1 de outubro de 2022, 8h00

Em mais de trinta anos de história, a Crítica Hermenêutica do Direito (CHD), matriz teórica desenvolvida pelo maestro Lenio Streck, sobreviveu a muitas incursões na teoria do direito. Como todo marco teórico e obra de determinado autor, o pensamento streckiano evoluiu ao longo das inúmeras demandas histórico-epistêmicas ao qual foi submetido.

Talvez uma das mais célebres delas tenha sido o reposicionamento em relação ao neoconstitucionalismo. De início alvissareiro no final dos anos 1990 e início dos anos 2000, o movimento neoconstitucionalista parecia ter pego o bastão do antigo Movimento do Direito Alternativo, agora a favor de uma interpretação concretizadora e substantiva dos direitos fundamentais, em prol de uma normatividade constitucional, que à época ainda era um ideal a ser conquistado, tendo em vista a recente promulgação da Constituição de 1988.

Acontece que o neoconstitucionalismo avançou como doutrina de maneira descontrolada, sem qualquer rigor epistêmico, para ao fim desenvolver "condições patológicas" [1] ao constitucionalismo compromissório que ainda engatinhava no Brasil.

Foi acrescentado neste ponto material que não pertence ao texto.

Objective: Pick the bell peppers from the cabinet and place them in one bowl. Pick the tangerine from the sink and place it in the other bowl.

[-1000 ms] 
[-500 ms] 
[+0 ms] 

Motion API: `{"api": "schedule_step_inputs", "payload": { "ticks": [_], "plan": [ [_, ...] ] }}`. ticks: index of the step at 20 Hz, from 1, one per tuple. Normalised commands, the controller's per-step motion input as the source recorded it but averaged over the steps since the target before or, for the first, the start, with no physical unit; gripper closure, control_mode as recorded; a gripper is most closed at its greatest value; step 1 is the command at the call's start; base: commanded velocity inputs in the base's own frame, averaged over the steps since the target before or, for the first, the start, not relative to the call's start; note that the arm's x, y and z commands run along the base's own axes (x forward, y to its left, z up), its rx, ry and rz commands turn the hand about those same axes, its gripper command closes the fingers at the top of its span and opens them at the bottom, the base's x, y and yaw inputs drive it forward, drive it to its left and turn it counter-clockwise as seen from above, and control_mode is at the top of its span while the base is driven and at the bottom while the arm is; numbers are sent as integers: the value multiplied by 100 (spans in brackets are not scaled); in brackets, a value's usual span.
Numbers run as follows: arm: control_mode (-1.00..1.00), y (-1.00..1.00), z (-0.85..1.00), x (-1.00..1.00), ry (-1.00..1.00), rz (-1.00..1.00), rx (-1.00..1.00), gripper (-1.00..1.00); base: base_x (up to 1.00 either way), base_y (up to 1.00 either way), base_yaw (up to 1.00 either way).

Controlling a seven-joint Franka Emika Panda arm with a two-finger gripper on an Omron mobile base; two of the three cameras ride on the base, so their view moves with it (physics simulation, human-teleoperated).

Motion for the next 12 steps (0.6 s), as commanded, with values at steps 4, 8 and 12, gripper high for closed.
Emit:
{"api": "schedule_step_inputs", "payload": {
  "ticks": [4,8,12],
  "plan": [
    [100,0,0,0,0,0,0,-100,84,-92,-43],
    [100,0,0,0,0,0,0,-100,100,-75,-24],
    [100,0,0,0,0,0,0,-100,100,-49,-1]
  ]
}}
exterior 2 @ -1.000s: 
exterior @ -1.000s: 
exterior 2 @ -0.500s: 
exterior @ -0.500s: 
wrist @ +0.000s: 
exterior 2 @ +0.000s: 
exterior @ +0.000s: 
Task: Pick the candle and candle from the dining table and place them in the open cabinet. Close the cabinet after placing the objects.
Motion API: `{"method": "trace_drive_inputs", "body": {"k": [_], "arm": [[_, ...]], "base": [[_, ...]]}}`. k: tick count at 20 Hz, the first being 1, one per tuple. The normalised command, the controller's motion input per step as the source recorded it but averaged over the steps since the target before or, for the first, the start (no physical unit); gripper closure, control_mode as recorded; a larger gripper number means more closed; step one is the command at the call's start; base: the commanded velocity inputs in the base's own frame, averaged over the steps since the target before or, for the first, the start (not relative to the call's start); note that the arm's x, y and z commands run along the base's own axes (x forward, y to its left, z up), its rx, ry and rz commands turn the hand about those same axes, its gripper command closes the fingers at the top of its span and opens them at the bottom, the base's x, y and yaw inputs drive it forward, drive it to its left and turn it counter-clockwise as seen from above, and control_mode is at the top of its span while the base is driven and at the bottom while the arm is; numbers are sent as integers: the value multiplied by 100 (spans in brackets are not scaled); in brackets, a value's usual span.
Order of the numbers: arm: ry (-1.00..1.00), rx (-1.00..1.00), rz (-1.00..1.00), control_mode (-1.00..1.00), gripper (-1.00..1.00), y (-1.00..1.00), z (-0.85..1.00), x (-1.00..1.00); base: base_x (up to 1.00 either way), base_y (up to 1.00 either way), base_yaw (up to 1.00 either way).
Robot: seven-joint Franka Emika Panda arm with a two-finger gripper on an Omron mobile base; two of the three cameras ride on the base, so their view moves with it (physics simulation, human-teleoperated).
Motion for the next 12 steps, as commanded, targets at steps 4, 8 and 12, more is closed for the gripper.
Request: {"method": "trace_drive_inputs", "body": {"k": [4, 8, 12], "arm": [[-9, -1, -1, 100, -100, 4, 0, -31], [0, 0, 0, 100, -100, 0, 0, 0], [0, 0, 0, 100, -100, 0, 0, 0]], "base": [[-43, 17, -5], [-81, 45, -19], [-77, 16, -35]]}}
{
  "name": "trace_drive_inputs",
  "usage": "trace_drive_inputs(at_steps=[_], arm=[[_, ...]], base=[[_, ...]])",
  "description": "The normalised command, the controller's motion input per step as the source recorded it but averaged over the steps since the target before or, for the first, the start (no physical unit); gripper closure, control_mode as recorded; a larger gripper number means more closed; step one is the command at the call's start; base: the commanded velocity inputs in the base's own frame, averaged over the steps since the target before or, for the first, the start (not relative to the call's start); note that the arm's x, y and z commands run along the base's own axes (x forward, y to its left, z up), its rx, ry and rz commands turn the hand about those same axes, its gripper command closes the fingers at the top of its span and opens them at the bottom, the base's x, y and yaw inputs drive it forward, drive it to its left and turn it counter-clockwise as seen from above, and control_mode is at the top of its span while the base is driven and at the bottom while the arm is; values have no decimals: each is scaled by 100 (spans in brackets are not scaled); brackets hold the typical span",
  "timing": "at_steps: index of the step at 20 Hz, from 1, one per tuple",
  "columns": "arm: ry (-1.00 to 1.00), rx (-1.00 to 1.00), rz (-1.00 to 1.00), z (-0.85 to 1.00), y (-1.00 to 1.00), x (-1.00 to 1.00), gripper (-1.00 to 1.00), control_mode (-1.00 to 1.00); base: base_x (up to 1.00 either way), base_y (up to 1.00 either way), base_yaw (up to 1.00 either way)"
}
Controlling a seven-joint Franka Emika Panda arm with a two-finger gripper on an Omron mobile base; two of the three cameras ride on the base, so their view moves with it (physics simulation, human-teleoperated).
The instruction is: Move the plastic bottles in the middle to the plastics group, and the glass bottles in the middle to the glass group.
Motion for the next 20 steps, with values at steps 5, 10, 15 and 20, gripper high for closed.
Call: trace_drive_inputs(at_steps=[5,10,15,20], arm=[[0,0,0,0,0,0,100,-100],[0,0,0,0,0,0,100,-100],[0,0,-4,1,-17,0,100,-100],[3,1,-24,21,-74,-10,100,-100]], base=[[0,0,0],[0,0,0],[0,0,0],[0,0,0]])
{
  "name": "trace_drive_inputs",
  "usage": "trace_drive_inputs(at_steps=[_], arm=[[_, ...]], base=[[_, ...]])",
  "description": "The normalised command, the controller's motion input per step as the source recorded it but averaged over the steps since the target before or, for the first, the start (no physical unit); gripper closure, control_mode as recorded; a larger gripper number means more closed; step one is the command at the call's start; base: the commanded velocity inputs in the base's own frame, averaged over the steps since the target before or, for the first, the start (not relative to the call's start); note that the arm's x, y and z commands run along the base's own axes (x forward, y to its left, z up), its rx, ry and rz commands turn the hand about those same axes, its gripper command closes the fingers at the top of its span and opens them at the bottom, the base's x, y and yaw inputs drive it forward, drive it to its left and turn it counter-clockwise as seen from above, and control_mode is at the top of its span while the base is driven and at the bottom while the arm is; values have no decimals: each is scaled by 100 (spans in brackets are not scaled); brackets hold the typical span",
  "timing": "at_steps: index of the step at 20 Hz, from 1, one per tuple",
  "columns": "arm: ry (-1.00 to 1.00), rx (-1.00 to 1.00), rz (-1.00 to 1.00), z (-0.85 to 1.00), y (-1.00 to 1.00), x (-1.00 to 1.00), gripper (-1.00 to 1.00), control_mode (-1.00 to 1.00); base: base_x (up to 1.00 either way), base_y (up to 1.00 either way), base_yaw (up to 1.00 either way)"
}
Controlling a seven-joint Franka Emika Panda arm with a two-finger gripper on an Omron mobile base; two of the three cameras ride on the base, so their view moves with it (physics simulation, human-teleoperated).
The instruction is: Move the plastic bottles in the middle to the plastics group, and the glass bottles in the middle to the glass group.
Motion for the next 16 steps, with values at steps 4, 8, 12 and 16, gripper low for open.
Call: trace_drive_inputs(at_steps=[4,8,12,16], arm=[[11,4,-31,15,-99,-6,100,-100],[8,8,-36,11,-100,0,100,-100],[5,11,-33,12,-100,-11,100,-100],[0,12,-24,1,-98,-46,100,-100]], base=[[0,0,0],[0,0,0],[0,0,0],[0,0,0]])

Nesse contexto, importações teóricas equivocadas ganharam espaço na doutrina e jurisdição constitucional (caso de Dworkin e Alexy, para citar apenas dois nomes), tudo isso para avalizar condições retóricas para uma jurisdição solipsista, que apenas nos legaria uma concretização ad hoc, isto é, concretizando os direitos fundamentais na medida que o judiciário assim entendesse por correto. Uma concretização de acordo com a subjetividade dos juízes, de acordo com seus interesses e intenções particulares.

Daí a virada conceitual streckiana, que a partir de uma série de textos e reedições de suas obras, abandonou sua filiação prévia ao rótulo neoconstitucionalista [2] e passou a adotar sua filiação teórica (e a da CHD, por conseguinte) ao Constitucionalismo Contemporâneo, termo cuja definição adotaria um constitucionalismo compromissório nos moldes do pós-guerra, insistindo na visão constitucionalista dirigente adotada pelo primeiro Canotilho [3].

Por essa viragem teórica ser tão relevante à obra streckiana — e à teoria da constituição como um todo —, tentaremos esboçar neste texto o que seria uma possível face filosófico-política para este conceito de Constitucionalismo Contemporâneo defendido pela CHD.

Nota-se que a CHD já de há muito torna claro um posicionamento em relação ao que seria o Constitucionalismo Contemporâneo no plano jurídico, delimitando sua defesa da autonomia do direito, da recusa a qualquer tipo de discricionariedade judicial, reafirmando a responsabilidade política dos magistrados já presente em Dworkin e, por fim, reivindicando o resgate da modernidade, que desde Hermenêutica Jurídica e(m) Crise, demonstra, junto a alguns outros trabalhos [4], a vertente política da CHD.

Streck, portanto, parece acreditar numa visão holística das humanidades, onde filosofia política e filosofia do direito se confundem, mas cidadãos de uma comunidade política comprometidos com o Constitucionalismo Contemporâneo precisam, num contexto de Estado democrático de direito e rule of law, garantir a autonomia do Direito.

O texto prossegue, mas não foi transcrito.